Commenting on the Autumn Budget 2017, Grant Thornton UK LLP, Head of Tax, Jonathan Riley said;

“The Chancellor has developed a knack for trying humour. Sometimes the best antidote for bad news.  So perhaps some of the gags were the highlights of a predictably thin Budget in terms of giveaways and announcements.  The exception relates to housing and not just the gimmicky Stamp Duty Land Tax exemption up to £300,000, but the broader more welcome measures, which are all needed to ensure increased supply, such as seeking to free up land for development, addressing the homes purchased as investments and then left empty, introduction of measures to support innovation in construction methods and commitment to skills training in the industry.

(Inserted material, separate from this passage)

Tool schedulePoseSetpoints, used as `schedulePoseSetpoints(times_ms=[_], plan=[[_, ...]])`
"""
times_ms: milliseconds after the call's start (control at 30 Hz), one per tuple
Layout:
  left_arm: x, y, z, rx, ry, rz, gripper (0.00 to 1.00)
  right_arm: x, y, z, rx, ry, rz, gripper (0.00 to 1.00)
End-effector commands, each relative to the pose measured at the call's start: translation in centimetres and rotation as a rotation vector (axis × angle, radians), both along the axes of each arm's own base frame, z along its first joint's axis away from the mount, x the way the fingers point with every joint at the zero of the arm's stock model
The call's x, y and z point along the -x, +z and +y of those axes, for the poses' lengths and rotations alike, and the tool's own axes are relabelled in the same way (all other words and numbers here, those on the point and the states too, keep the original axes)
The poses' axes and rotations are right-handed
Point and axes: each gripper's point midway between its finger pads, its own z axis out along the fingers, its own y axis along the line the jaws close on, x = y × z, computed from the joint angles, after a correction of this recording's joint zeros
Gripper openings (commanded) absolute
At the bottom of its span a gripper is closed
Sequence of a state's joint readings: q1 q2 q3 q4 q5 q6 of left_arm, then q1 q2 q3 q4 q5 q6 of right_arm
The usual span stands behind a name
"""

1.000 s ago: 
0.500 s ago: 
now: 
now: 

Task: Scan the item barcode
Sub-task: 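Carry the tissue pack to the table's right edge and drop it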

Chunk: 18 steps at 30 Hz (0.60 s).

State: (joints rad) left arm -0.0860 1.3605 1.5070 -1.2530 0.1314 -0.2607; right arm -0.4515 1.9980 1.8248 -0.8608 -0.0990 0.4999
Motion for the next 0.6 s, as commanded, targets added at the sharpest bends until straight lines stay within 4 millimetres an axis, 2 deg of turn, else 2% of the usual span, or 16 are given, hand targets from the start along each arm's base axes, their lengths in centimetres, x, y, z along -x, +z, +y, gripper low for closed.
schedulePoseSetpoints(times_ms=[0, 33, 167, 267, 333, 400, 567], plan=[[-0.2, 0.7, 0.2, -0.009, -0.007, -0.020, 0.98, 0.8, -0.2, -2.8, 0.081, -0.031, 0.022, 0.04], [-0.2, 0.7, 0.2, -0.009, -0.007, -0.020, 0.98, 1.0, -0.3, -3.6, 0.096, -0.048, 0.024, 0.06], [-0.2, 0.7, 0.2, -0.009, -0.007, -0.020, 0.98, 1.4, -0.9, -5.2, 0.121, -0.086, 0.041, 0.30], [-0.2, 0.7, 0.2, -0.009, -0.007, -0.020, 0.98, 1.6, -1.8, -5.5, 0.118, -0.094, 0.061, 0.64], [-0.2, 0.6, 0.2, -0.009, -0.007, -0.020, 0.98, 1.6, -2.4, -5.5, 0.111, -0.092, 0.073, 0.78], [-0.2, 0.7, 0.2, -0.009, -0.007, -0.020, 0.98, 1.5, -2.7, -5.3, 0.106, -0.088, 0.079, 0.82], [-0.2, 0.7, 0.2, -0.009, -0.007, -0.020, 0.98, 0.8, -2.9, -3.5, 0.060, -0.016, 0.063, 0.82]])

“On taxation generally there were the inevitable ‘money tree’ shaking moments suggesting a further £4.8billion of revenue can be raised from closing down unacceptable avoidance, without specifying what that was.  And the tweak to Indexation Allowance for companies, which will hit property holding companies in the main, may have more to do with future fears as to inflationary rises (and therefore future Exchequer cost) than the cost of this today.”

“The change on Business Rates to CPI at a cost of £2.8 billion will help some, but fails to address the fundamental issue of taxing business by reference to bricks and mortar rather than by reference to activity”.

“It was pleasing to hear the Chancellor reaffirm support for the work of the OECD and tackling problems such as the taxation of digital companies on a global basis.  The change to the taxation of royalties albeit modest in terms of yield, gives an indication of future direction of travel.”

“And the freezing of the VAT threshold reflects more his concern over White Van Man and Woman, than that of addressing the cliff edge in the VAT system which can act as such a disincentive to growth.”

“There were some hidden hints in the Budget too. The comments around the Apprenticeship Levy and that thought will be given to the extent by which businesses who contribute will be able to use their contributions for their own training schemes, suggests this may not be possible in the future.”

“It was disappointing not to hear more about the Gig economy’s workers – the gap between employees and those engaged more flexibly continues to grow and is forecast to represent over £8 billion by 2022. A tax regime that favours one form of engagement over another is too distortionary and needs to change.”

“Overall, this was a Budget by a Chancellor hemmed in by difficult economic news. The continuing stagnation of productivity, the impact that has on GDP, uncertainty over Brexit, meant his best lines might have been Hammond’s attempts at humour.”

“But a real punch line would have been to announce a review into the effectiveness of the UK’s creaky tax regime and especially its tax reliefs. At a cost of £400 billion a year, this was a missed opportunity to build a tax regime fit for Brexit Britain.  As with comedy, Mr Chancellor, it’s all about the timing.”